Un hilo fino une dos pontificados en apariencia tan opuestos como el de Karol Wojtyla y el de Jorge M.ª Bergoglio: la apelación a las masas -ya muy disminuidas, como se ha podido comprobar en Irlanda-; los continuos gestos mediáticos y la voluntad de intervenir, de forma más o menos directa, en los grandes debates políticos del momento: la crisis de los refugiados o la crítica velada a los Estados Unidos, en el caso del papa argentino; el combate contra el totalitarismo comunista o la defensa de la vida frente a la cultura de la muerte, en el caso de Juan Pablo II. Ambos llegaron a la Cátedra de Pedro faltos de experiencia romana. Procedían de mundos lejanos, singulares desde una perspectiva teológica e intelectual. La Polonia de la segunda mitad del siglo XX fue una víctima sangrante de los dos grandes totalitarismos europeos y escenario principal del genocidio que sufrieron los judíos. La Argentina de Bergoglio es inseparable de la larga experiencia peronista y de las sucesivas dictaduras militares que asolaron el país austral. No podemos dejar de lado ninguna de las dos variables biográficas: ni el fervor mariano en que se amparaba el patriotismo polaco en su lucha contra la dominación soviética, ni el rostro del debate político en la América Latina durante estos últimos cincuenta años. El delgado hilo que vincula ambos pontificados se sustancia además no sólo en determinados rasgos psicológicos, sino en el escaso conocimiento por parte de los dos pontífices de los complejos intríngulis de la Curia, una feroz maquinaria de enfrentamientos personales.
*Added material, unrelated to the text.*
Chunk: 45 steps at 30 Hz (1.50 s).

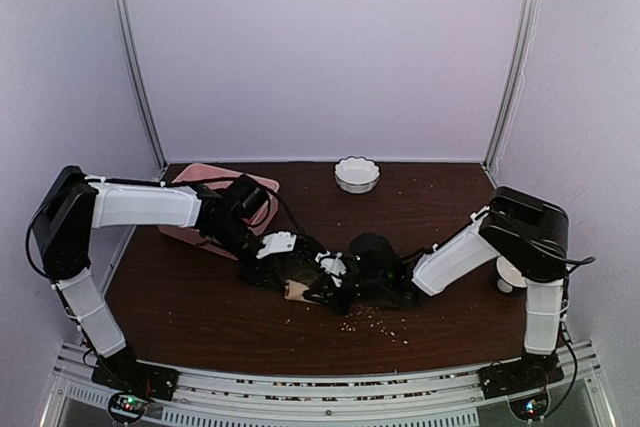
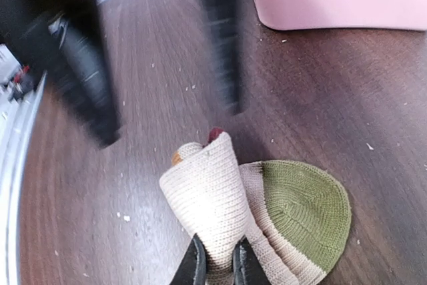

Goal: Roll the socks
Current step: Pick up the sock from the center of the board.

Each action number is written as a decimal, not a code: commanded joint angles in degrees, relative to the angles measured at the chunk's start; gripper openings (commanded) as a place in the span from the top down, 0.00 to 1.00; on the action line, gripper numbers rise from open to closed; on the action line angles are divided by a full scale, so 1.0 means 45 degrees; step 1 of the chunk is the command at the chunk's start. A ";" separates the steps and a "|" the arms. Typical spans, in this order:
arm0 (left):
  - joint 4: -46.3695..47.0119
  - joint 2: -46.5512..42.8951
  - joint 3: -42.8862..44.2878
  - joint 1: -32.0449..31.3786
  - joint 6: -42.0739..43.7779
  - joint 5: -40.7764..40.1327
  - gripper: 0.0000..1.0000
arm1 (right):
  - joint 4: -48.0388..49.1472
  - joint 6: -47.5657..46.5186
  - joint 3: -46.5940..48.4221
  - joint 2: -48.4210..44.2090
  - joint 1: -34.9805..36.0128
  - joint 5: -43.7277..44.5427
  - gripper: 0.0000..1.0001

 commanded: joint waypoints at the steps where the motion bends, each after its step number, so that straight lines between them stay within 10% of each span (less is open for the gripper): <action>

Si a Juan Pablo II se le acusó de haberse apoyado en exceso en su camarilla polaca y en los denominados ´nuevos movimientos´ de la Iglesia, y a Benedicto XVI -el papa que no quería ser papa- de no saber gobernar la Curia con la firmeza necesaria, a Francisco se le reprocha haber caído en el mismo error de Wojtyla, aunque en un sentido contrario: el actual Santo Padre habría confiado demasiado en el grupo de cardenales de orientación progresista que lo aupó al poder; en ocasiones quizá, como hemos podido comprobar con el escándalo sexual que ha supuesto el estallido del caso del cardenal McCarrick, hasta rozar la imprudencia.

Pero es obvio que no se trata sólo de una cuestión de confianza. El catolicismo vive una enorme fractura interior que esta semana ha saltado con toda crudeza a la luz pública, tras el impactante ´yo acuso´ del exnuncio del Vaticano en los Estados Unidos, el arzobispo Giancarlo Viganò, que llega al extremo de exigir la dimisión del papa. No cabe duda de que el salto adelante dado por la oposición a Francisco tiene escasos precedentes en la historia reciente de la Iglesia e implica a cardenales, obispos, sacerdotes y laicos. La táctica utilizada sería la propia de las sociedades posmodernas, que se lleva a cabo en las redes y en los medios de comunicación. El crecimiento del laicado en el seno de la Iglesia ha supuesto una mayor demanda de transparencia, una especie de control democrático sobre una realidad que, históricamente, nunca lo ha sido. Azotado por la furia de la guerra cultural que enfrenta a conservadores y liberales, un catolicismo envejecido se devora a sí mismo. Si Francisco quiere salvar el papado, no tendrá más remedio que resolver el desgobierno curial y actuar con contundencia caiga quien caiga, progresistas o conservadores. Y luego tendrá que coser y recoser, mucho más que hasta ahora.